# Chemical Free Wax...Got Any...?



## Kevin M (Aug 11, 2006)

I'm looking for some chemical free wax.Does anyone have some for sale.Only interested in uncontaminated clean wax...


----------



## gardenbees (May 8, 2005)

Good luck. I'm the only beekeeper I know that has any and I wish I had more. Theresa.


----------



## fat/beeman (Aug 23, 2002)

if you were close I might part with some its chem free.
look at it on my web site. www.geocities.com/fatbeeman


----------



## Kevin M (Aug 11, 2006)

Hi Fatbeeman....i'd sure like to purchase some for my permacomb, unfortunity i'm in NY, but couldn't i pay the shipping..? I'm a new beek this past spring and have only used FGMO thus far in my hive.I hate the idea of chems in the hive or polluted wax.Thanks for your consideration...


----------



## BerkeyDavid (Jan 29, 2004)

Hi Kevin
I have some, but it isn't very clean, just ran through my solor melter once. 
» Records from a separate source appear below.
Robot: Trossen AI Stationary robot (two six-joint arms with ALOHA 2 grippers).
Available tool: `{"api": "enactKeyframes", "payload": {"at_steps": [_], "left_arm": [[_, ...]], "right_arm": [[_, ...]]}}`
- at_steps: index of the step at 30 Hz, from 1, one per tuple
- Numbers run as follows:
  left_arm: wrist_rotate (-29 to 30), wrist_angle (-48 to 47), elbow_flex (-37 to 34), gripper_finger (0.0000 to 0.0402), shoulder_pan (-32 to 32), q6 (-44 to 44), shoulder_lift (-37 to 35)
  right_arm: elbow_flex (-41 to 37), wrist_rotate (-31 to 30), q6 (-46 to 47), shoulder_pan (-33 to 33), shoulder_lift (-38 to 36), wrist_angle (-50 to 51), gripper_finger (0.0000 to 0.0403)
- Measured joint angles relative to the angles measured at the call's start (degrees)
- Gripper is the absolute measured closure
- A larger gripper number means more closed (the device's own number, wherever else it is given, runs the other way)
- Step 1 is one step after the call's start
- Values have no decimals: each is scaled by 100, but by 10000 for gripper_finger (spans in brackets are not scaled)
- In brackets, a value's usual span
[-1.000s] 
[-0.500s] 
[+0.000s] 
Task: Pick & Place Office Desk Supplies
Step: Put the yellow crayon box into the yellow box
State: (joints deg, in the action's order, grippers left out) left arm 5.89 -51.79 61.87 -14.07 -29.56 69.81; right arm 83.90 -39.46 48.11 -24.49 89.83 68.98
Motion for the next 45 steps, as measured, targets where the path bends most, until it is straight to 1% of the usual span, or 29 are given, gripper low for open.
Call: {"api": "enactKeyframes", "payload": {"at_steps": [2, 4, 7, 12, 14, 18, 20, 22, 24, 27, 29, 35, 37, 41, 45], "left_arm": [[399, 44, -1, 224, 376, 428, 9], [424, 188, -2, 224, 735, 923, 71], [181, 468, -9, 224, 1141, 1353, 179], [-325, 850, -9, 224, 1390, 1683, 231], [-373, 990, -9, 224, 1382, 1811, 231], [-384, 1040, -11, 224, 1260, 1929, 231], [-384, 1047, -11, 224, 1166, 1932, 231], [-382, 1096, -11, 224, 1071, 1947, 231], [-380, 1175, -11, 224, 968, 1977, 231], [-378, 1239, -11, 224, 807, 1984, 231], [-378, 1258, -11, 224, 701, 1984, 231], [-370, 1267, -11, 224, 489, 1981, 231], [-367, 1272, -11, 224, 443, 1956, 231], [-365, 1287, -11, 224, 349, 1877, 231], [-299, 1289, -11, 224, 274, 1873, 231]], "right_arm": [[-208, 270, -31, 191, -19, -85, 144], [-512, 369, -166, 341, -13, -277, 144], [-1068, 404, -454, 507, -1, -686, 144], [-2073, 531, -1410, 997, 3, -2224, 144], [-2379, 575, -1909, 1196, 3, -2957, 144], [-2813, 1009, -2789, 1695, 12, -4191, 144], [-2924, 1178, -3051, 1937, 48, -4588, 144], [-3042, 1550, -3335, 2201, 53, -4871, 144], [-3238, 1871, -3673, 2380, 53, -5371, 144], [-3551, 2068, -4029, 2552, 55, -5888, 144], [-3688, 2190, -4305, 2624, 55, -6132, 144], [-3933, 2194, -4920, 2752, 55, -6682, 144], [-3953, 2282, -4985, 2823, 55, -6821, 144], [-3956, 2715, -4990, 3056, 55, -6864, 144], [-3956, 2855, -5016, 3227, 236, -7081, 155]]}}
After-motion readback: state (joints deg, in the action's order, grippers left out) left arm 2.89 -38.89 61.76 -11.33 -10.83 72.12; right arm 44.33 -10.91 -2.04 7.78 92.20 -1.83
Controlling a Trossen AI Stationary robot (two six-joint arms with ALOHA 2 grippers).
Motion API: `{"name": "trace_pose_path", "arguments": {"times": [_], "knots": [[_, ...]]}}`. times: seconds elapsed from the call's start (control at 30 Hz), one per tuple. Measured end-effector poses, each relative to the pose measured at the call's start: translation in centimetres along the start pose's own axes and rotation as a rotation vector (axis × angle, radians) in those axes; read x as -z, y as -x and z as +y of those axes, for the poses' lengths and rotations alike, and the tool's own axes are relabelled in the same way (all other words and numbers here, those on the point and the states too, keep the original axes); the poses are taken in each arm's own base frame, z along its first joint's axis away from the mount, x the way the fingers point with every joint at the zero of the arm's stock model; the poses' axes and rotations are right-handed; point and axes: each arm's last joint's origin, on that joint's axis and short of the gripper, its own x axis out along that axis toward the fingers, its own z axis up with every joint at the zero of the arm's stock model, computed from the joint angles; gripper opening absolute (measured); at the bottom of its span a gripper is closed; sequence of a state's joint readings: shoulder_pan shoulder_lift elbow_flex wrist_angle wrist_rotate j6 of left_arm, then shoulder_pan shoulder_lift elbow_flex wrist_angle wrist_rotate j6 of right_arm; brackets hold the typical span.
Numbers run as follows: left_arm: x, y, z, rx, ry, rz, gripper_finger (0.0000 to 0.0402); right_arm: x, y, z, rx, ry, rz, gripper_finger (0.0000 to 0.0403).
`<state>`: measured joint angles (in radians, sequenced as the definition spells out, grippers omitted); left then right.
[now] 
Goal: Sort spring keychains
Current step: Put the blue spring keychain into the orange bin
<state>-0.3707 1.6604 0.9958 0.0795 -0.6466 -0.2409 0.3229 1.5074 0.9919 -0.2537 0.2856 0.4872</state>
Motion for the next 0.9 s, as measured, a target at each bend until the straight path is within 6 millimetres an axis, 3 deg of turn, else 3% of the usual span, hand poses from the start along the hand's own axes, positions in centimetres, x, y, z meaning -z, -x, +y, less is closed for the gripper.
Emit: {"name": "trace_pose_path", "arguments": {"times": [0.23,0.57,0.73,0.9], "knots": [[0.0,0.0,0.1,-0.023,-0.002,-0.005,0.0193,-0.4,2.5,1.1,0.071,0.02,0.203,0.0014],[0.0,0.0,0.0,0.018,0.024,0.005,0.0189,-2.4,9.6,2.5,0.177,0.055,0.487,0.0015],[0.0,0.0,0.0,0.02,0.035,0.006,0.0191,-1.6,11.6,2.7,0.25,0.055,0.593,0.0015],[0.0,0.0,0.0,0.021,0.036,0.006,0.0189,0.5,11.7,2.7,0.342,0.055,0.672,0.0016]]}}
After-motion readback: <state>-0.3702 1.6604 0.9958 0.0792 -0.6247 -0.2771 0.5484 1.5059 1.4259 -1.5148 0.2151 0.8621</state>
WHat are you going to do with it?


----------



## Robert Brenchley (Apr 23, 2000)

If you're stuck, try foundation; it's supposed to be pretty much chemical free. Melt it down and re-use the wax.


----------



## Kevin M (Aug 11, 2006)

David, i want to melt it for dipping my permacomb. I'm planning on a couple more hives next spring and want to use all med.boxes and permacomb....How many lbs. do you have..? I guess i'd have to remelt it and clean it up...thanks


----------